AIで誰でも簡単に合成映像が作れる! 『FakeApp』の面白さとその使い方
LINE、Google、Amazon、Appleといった企業が次々とAIスピーカーを発売するなど、AI(人工知能)を活用した製品は次第に身近なものになりつつある。AIを巡っては、雇用に与える影響や医療分野での活用、囲碁や将棋といったゲームでの活躍など、いまやあらゆる分野で話題だ。
「人工知能(Artificial technology)」という用語の生みの親であるジョン・マッカーシーが牽引した1960年代の第一次AIブーム、専門分野における知識をコンピュータに入力して高度な情報処理を行う「エキスパートシステム」が盛んに開発された1980年代の第二次AIブームに続き、現在は第三次AIブームと言われている。この第三次AIブームの中でも革新的な技術は、サンプルデータ集合を解析してコンピュータが自ら学習してアルゴリズムを発展させる「機械学習(マシンラーニング)」と、多層のニューラルネットワークによって人の処理能力をはるかに上回るビッグデータを活用する機械学習手法「深層学習(ディープラーニング)」だろう。Googleの研究者たちが開発した囲碁用のコンピュータープログラム「アルファ碁」や、話題のAIスピーカーもまた、ディープラーニングの成果である。
今回、本稿で紹介したいのは、ディープラーニングを活用したAIアプリ『FakeApp』とそのチュートリアル映像。『FakeApp』は、一言で言ってしまえば動画における「AI合成アプリ」で、ふたつの映像のデータを解析して、たとえば映画の登場人物の顔に自分の顔を当てはめたりして楽しむことができるアプリだ。まずは、このアプリを用いたAI合成動画の精巧さに驚いてほしい。

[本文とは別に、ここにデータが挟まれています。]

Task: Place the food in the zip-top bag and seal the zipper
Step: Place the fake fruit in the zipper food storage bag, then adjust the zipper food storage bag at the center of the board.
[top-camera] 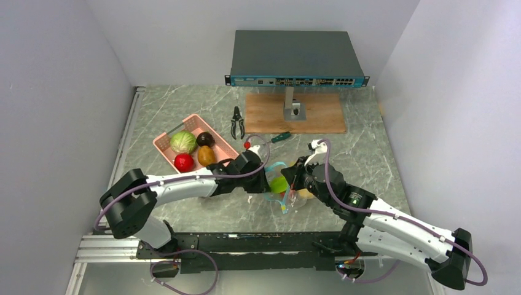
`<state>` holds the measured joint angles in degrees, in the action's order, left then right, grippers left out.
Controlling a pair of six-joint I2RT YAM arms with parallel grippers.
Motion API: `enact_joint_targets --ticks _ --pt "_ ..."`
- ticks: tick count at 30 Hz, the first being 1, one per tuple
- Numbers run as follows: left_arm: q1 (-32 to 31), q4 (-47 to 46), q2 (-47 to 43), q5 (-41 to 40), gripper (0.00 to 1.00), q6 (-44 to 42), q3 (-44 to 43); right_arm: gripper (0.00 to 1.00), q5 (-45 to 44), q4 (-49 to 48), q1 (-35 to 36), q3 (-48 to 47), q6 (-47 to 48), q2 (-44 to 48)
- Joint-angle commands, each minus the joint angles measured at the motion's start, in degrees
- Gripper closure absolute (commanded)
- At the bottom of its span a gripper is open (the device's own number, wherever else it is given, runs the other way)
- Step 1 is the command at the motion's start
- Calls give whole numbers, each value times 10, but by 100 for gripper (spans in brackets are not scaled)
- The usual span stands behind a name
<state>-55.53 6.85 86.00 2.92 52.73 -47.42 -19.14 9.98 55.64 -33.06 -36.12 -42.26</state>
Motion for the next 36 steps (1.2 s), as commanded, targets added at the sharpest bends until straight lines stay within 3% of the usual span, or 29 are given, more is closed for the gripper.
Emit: enact_joint_targets --ticks 1,9,15,24,30,36 --pt "2 -2 -33 2 87 -23 -55 100 -3 -13 3 -16 -3 16" --pt "2 54 -133 29 100 -43 -115 100 -52 22 2 -37 25 32" --pt "2 100 -158 -6 100 -35 -111 100 -81 42 3 -60 51 50" --pt "14 103 -182 32 100 -17 -88 100 -138 91 3 -73 76 66" --pt "14 128 -230 16 100 -32 -120 100 -129 117 3 -121 84 85" --pt "17 91 -215 38 100 -9 -67 100 -128 107 3 -110 85 87"
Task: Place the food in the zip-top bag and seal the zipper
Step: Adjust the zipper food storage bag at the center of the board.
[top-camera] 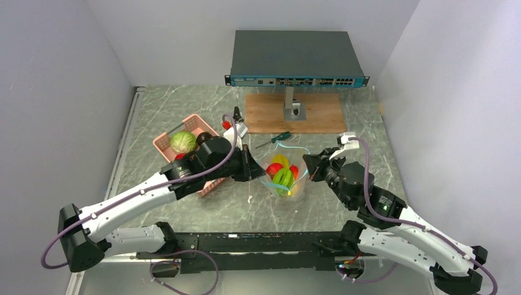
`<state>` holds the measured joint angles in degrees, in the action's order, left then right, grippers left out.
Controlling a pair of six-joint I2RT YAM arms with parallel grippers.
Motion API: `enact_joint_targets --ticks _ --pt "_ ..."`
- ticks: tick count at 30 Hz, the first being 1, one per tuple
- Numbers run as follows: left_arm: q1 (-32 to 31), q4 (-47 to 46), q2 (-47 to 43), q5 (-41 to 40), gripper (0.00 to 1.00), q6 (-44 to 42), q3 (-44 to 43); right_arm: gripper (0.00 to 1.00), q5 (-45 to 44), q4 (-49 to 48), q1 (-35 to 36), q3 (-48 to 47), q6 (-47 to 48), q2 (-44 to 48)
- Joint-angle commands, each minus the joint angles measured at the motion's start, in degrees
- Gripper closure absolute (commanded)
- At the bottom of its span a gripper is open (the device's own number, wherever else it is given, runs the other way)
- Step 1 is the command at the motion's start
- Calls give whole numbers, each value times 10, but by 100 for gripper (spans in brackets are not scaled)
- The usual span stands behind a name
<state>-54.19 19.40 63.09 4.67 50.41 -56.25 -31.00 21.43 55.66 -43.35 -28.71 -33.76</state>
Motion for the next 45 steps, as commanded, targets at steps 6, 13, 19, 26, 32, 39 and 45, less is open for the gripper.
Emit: enact_joint_targets --ticks 6,13,19,26,32,39,45 --pt "4 -75 53 59 100 46 62 100 2 8 2 4 4 -23" --pt "5 -22 76 17 98 26 46 100 57 -38 3 25 -8 -49" --pt "15 17 95 -28 100 10 82 100 161 -132 3 98 -65 -140" --pt "19 2 99 -26 100 14 130 100 161 -151 3 105 -57 -158" --pt "20 10 102 -30 95 -13 100 100 140 -140 3 92 -58 -152" --pt "20 27 87 -45 53 -40 87 100 118 -125 2 89 -44 -141" --pt "21 79 54 -80 32 -80 59 100 98 -121 2 75 -32 -154"
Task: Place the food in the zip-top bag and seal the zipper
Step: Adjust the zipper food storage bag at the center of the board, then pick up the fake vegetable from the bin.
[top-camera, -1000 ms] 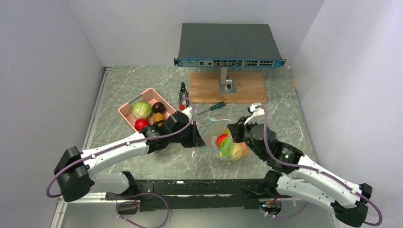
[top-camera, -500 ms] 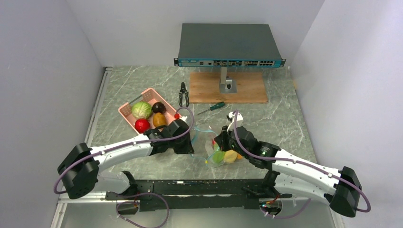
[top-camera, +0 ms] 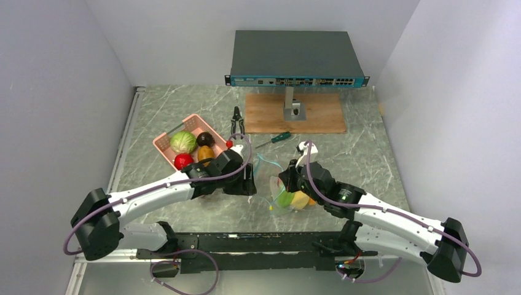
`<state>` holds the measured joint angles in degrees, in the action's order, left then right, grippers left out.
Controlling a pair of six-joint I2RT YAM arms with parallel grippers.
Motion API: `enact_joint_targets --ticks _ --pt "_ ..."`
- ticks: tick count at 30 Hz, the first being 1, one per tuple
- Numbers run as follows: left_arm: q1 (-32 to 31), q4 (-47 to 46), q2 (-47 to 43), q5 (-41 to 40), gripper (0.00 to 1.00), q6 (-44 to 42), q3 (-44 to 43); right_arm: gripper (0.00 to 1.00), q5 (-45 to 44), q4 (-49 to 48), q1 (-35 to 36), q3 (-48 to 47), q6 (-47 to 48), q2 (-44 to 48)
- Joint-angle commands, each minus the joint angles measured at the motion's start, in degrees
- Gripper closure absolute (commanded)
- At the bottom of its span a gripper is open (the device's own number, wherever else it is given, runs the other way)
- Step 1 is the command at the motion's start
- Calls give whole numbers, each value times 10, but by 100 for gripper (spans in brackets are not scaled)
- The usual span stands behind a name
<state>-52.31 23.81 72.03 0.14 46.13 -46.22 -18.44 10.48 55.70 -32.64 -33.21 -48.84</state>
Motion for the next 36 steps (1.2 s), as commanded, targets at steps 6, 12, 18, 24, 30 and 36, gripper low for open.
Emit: enact_joint_targets --ticks 6,12,18,24,30,36 --pt "10 90 -94 -75 16 -58 -51 100 -35 -9 2 -28 5 -2" --pt "44 129 -178 -120 6 -70 -40 100 -52 10 1 -29 5 3" --pt "139 162 -236 -171 2 -77 -8 100 -55 10 2 -30 9 9" --pt "249 138 -219 -187 0 -98 -9 100 -56 13 2 -45 18 0" --pt "314 120 -58 -186 0 -106 -70 100 -58 11 2 -50 23 -7" --pt "326 95 91 -169 9 -117 -141 100 -55 26 2 -40 7 23"
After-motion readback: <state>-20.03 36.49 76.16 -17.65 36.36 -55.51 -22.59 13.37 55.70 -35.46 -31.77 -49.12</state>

あらゆる映画のワンシーンに、極めて自然な振る舞いでニコラス・ケイジが出演しているが、これがなんとすべて『FakeApp』による合成映像なのだ。現在、このアプリを活用してニコラス・ケイジの合成映像を作るのは一種のインターネット・ミームとなっていて、彼の出演作(?)が爆発的に増殖しているのである(おそらく、自身の"顔を入れ替えて"犯人を追うFBI捜査官役を演じた『フェイス/オフ』にかけているのだろう)。
こうした技術は、VFXの世界ではフェイス・リプレイスメントと呼ばれ、ナタリー・ポートマンが主演を務めた『ブラック・スワン』のバレエのシーンなどでも使用され、注目されてきた。しかし、こうした映像を制作するには、膨大な時間と資金と技術が必要であり、一般人にとっては簡単に作れるものではなかったのである。それが『FakeApp』の登場によって、誰もが簡単に合成動画を作れるようになったのだから、ディープラーニングの学習能力とは恐ろしいものである。

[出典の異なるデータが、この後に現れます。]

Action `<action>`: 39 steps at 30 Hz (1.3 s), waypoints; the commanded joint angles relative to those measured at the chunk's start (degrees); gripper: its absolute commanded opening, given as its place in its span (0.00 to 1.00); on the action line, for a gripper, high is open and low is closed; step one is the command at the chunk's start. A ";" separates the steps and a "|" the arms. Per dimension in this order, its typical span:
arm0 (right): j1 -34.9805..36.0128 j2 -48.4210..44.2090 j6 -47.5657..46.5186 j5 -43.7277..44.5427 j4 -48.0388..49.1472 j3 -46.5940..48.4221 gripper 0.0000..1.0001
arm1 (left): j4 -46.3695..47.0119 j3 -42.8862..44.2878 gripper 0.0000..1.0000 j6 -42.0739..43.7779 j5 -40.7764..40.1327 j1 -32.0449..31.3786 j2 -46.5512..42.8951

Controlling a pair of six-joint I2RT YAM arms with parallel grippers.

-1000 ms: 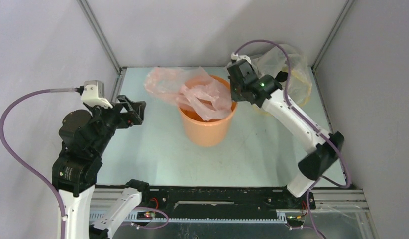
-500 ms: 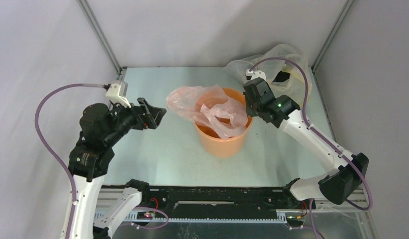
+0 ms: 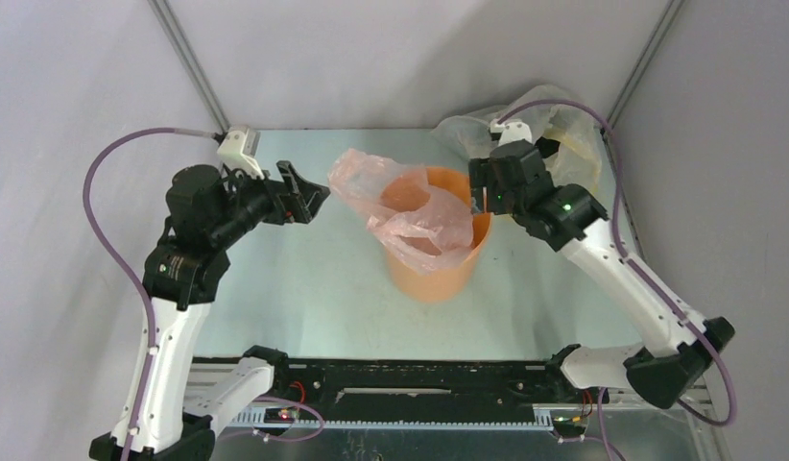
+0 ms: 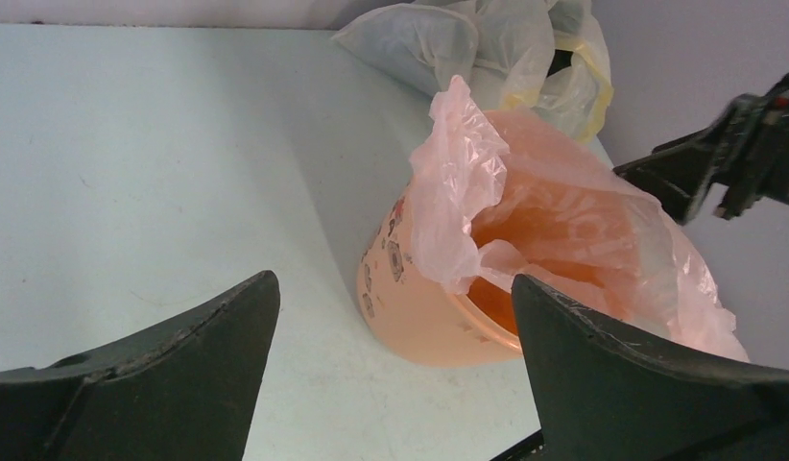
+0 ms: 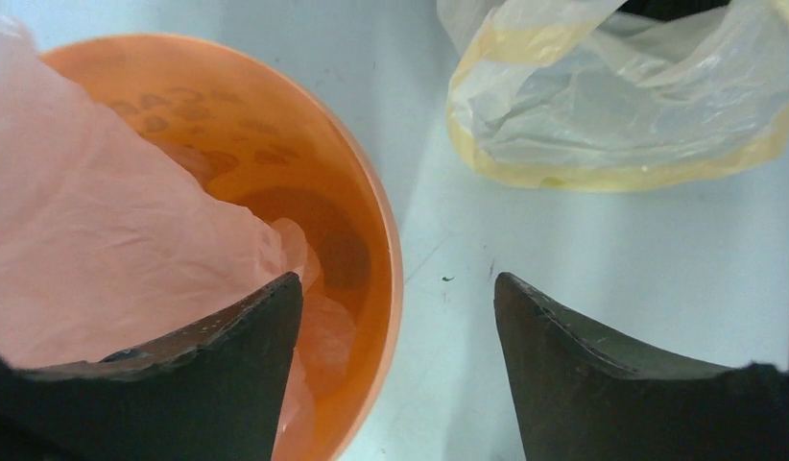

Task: Put the trash bags into the trash bin

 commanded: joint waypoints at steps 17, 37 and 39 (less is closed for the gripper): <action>30.21 -0.87 -8.16 9.63 -8.17 25.14 0.82 | 7.48 7.91 0.93 1.81 10.75 0.23 11.94; 18.78 10.01 -2.32 17.40 -10.19 31.59 0.74 | 0.27 18.66 0.86 9.27 -11.77 -14.53 21.03; 18.00 11.21 -2.19 17.13 -10.22 32.34 0.69 | 0.34 18.76 0.85 9.00 -11.70 -14.77 21.86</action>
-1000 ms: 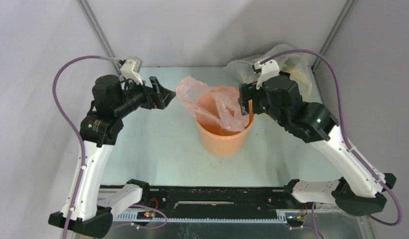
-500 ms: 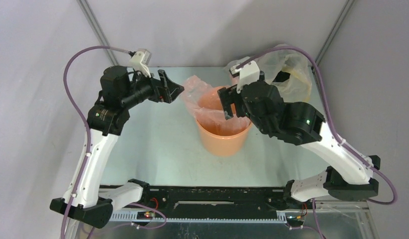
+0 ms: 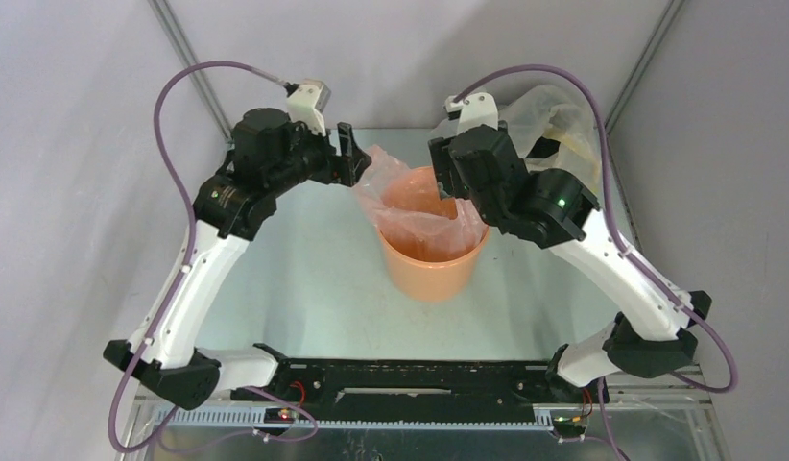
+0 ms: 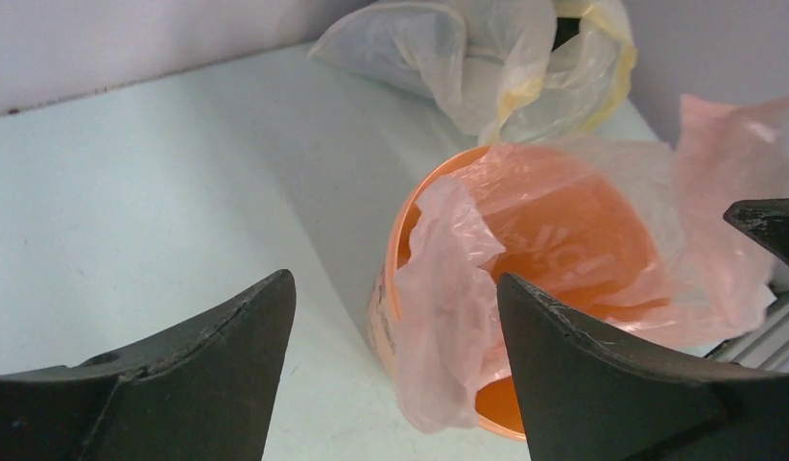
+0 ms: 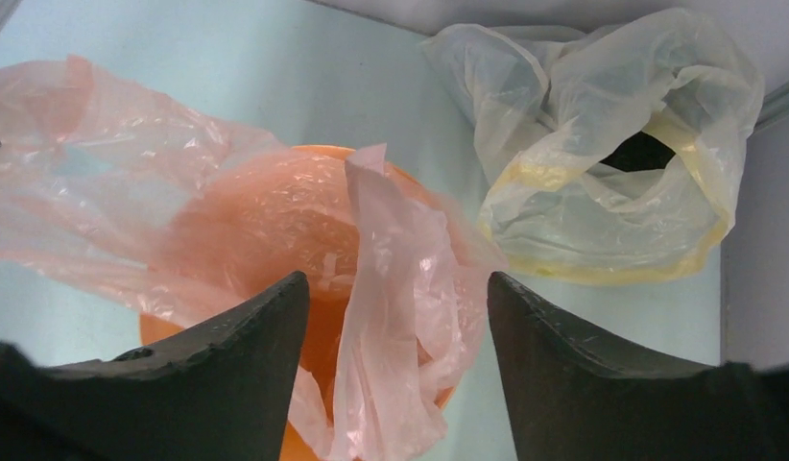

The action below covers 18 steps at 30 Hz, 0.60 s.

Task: Put the trash bags into the trash bin

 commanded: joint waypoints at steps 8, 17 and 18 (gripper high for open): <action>-3.73 3.67 1.77 -2.29 -0.12 2.85 0.29 | -1.34 1.55 0.69 0.44 -1.65 -0.92 2.37; -4.32 -5.47 3.74 -4.07 -0.48 -3.91 0.03 | -1.76 -1.55 0.00 -1.40 -5.22 -0.84 -3.96; -4.47 -6.96 4.16 -4.25 -0.57 -5.39 0.02 | -1.78 -2.29 0.00 -2.01 -5.51 -0.84 -5.18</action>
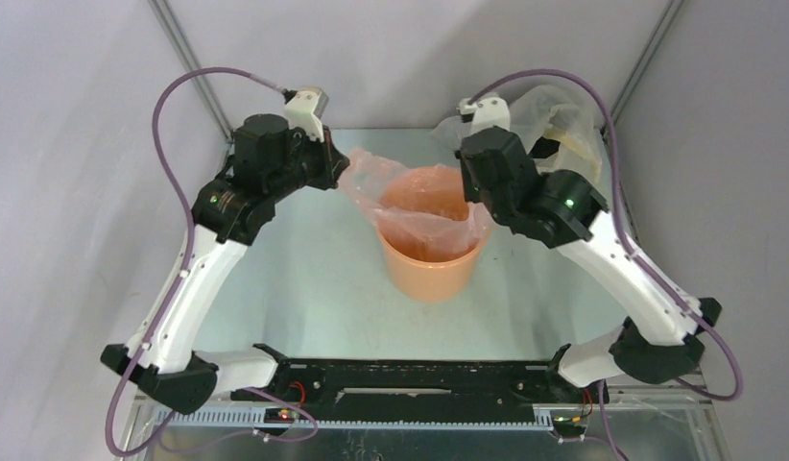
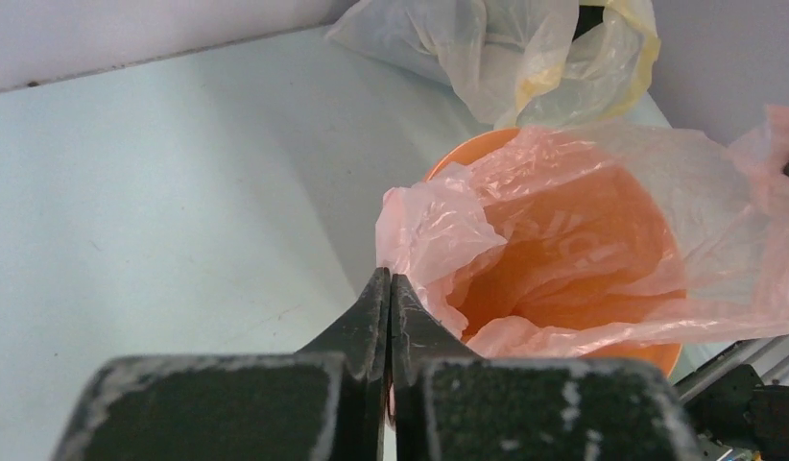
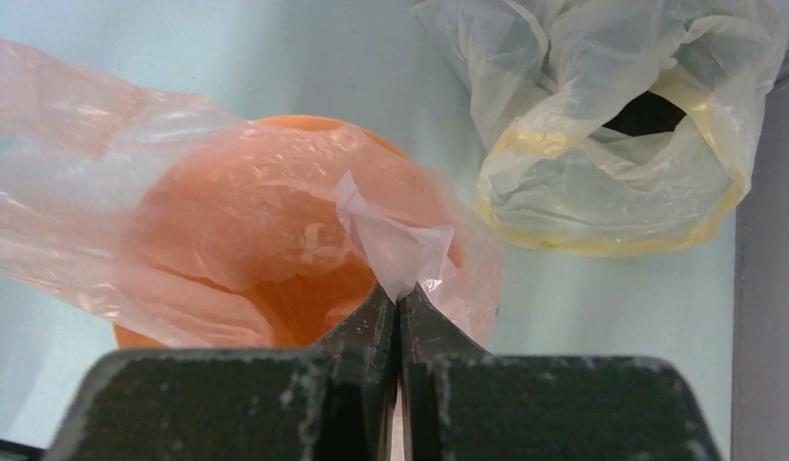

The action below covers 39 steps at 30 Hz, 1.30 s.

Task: Put the trash bags into the trash bin

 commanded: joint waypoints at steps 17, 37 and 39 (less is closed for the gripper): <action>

そして、気になる使い方も、チュートリアル文化が根付いている欧米らしく、YouTubeに丁寧な動画がアップされている。
この動画を簡単に説明すると、以下のような手順で合成を行っていることがわかる。
●0:17~:オフィシャルサイトからのFakeAppをダウンロード。
●1:32~:合成作業スタート。まずはアプリに合成する二つの動画素材(顔用そしてボディ用)を取り込み、1フレームごとに分ける。
●3:31~:1フレーム毎にわけた二つの素材の特徴を学習させる「TRAIN」といわれる過程。なんとこれも1クリックで可能。AIが二つの素材の共通点を自動的に学習していく様が興味深い。

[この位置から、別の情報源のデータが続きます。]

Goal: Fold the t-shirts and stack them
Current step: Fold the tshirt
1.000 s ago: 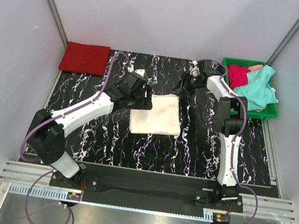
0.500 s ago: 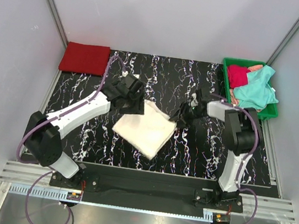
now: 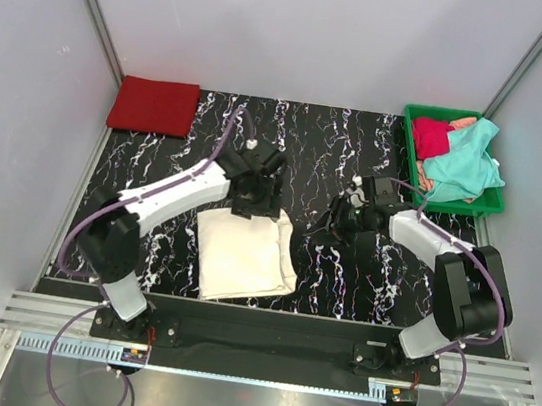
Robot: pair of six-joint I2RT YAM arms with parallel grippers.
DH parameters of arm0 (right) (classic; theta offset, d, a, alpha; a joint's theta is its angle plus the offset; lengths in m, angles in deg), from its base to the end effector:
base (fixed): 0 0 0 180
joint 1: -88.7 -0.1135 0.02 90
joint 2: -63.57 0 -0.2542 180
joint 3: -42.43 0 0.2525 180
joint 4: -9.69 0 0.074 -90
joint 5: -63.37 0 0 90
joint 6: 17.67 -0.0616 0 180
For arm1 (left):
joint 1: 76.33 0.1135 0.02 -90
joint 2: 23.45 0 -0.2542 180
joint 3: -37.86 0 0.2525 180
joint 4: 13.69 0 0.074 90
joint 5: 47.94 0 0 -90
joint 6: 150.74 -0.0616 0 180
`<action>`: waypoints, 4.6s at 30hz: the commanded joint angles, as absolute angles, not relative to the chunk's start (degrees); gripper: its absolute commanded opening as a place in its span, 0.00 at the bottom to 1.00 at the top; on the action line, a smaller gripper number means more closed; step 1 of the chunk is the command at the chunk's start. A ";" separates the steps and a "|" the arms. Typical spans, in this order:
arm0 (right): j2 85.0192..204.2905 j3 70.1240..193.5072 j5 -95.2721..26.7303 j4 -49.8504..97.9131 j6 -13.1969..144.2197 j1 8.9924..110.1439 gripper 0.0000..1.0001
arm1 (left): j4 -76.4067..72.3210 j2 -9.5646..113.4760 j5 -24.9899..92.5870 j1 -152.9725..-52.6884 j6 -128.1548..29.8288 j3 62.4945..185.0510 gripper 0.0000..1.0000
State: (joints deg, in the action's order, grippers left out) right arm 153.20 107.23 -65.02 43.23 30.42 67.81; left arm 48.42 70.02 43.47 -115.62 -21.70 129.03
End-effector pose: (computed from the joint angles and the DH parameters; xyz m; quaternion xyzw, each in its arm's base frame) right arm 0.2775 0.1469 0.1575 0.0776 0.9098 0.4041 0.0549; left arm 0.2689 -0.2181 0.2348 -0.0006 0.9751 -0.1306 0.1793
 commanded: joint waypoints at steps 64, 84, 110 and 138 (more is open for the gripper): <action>181.09 113.31 -59.68 23.17 24.60 58.11 0.00 | 62.02 84.74 53.84 -128.71 -11.87 148.63 0.00; 181.17 113.40 -61.79 24.93 24.78 58.11 0.00 | 59.57 92.65 49.01 -129.50 -14.86 152.68 0.00; 168.17 128.24 -54.23 59.46 42.50 66.54 0.21 | 50.51 73.95 51.12 -125.47 -19.26 143.99 0.51; 167.99 107.61 -72.60 44.27 41.84 56.44 0.04 | 8.85 94.48 6.99 -109.11 -23.65 128.59 0.29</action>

●6:11~:最終段階。これまた「CREATE」のボタンを1クリックするだけ。1フレーム毎に二つの素材が「MERGE」(合成)されていくのがわかる。
●11:12~:合成完了。
これを上手く活用すれば、たとえば結婚式で流す余興映像で、有名映画のワンシーンに新郎新婦の顔を当てはめるなど、みんなで盛り上がる映像が作れること間違い無しである。ぜひ、チャレンジしてみてほしい(もちろん、著作権や肖像権には十分に注意を払ってほしい)。